When you see how much better Kentucky’s starting five — ALL FRESHMEN — were in the Florida game yesterday compared to November, the difference is striking. Were the Cats over-hyped? Sure. There was no John Wall or Anthony Davis on this team, never mind a Chris Webber or Juwan Howard. But have all of the players improved? Absolutely. Smart basketball people know that. The Cats may not have a big run in them this March, but getting this collection to the point where they have a shot was a much underrated coaching job by John Calipari. A team of emotionally raw freshmen dealing with absurd hype in the crucible of Lexington placed in Crean’s hands would have been waiting out the NIT bids yesterday too. Remember: After the 2012 championship Kentucky lost 98.5 percent of its scoring and 99 percent of its rebounding. It was a bigger rebuilding job than Crean faced in his first year, except of course for the stigma of major NCAA violations.
That people so vastly overrated those teams of almost all freshmen is a testament to the Kentucky/Calipari brand name, not a reflection of reality. And now, slowly, Kentucky is seeing some of those guys stick around — Poythress and Johnson and Lee and maybe the Harrisons, possibly Cauley-Stein or Young (not likely) and Willis and Hawkins. 2015 will have some very good juniors and sophomores to go with 4 additional McD AAs. A return to the Final Four next year, for a team the hype-meisters will overlook, is very realistic.
Today there are two ways to the top: The way Kentucky did it especially in 2012 but also in 2010 and 2011, or the way Florida is trying to do it this year, or Wichita State or Butler or Louisville; get a bunch of near-NBA talents and develop them for 4-years. Crean doesn’t have the brains or talent or charisma or raw coaching skill or, especially, the patience and personality to pull off either method. He’s already tried both at Indiana, and failed. In 16 years as a head coach, he’s gotten past the Sweet 16 exactly once, riding the improbable rise of Dywane Wade.
In the end, last year’s “We’re Back!” team was no more than a Sweet 16 squad that probably should have lost in the round of 32. And it represents Crean’s ceiling, which he will never reach again. I almost wish it were not so for purposes of resurrecting the rivalry. But Indiana is toast until it lucks into the right guy at the helm.
So, the collapse of the Wildcats this season, peaking with a preseason number one ranking and bottoming out late in the season as they fell completely out of the rankings is actually a positive for Kentucky? They didn’t underachieve, the early season valuations were due to the power of their own brand? That is the kind of massive rationalization that makes picking the emotional scabs of Big Blue Nation so much fun.
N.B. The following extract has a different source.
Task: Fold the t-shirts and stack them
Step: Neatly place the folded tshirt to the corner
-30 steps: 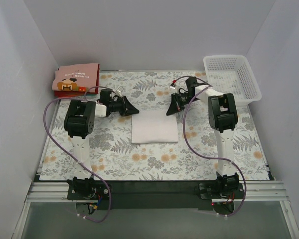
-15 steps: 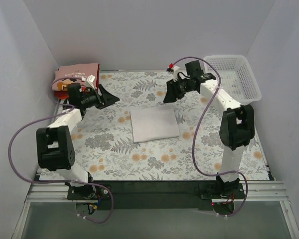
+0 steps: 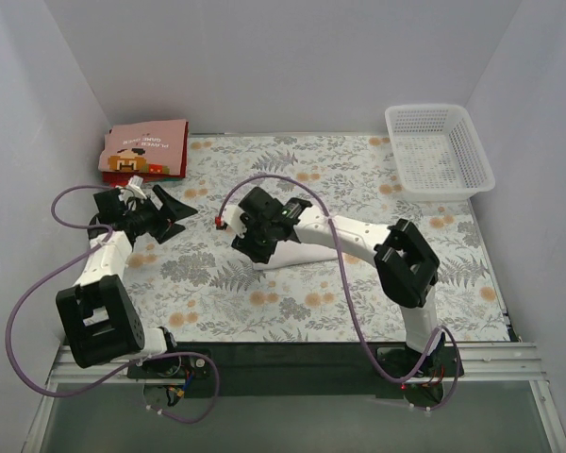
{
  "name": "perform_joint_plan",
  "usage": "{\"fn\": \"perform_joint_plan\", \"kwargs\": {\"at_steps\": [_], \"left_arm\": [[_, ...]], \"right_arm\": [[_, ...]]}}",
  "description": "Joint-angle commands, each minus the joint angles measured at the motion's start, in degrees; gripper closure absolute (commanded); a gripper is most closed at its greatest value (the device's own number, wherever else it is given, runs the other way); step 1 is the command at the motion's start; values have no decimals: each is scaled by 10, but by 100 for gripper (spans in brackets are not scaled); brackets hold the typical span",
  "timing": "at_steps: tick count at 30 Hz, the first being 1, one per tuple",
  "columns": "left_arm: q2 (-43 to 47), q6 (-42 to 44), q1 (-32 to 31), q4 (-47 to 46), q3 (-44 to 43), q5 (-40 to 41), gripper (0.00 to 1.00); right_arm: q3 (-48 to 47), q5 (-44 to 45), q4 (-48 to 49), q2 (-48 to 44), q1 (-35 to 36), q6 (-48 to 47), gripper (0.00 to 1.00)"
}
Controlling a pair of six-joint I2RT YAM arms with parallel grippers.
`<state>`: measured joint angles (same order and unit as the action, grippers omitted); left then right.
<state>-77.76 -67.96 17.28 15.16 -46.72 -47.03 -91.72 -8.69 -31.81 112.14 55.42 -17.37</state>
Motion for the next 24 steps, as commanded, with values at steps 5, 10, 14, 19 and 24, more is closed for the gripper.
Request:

One correction – not sure what was improbable about the rise of Dwyane Wade. Everyone in basketball knew exactly what kind of player he was. Crean found a way to get him admitted.
When Crean grabs the 150th ranked player and he turns into the #2 overall selection, it’s a fluke. When Calipari signs the #13 kid in the 2012 class and he fails to make it to the NBA after his sophomore season, that’s called development?
I’m no honk for Crean, but he shouldn’t be penalized for his successes AND failures.
About Vonleh, I thought there was progress. He should be a high school senior, and he was Big Ten Freshman of the Year. A year ago, he was reed thin and raw. Did he get the ball as often as fans would have liked. Not close.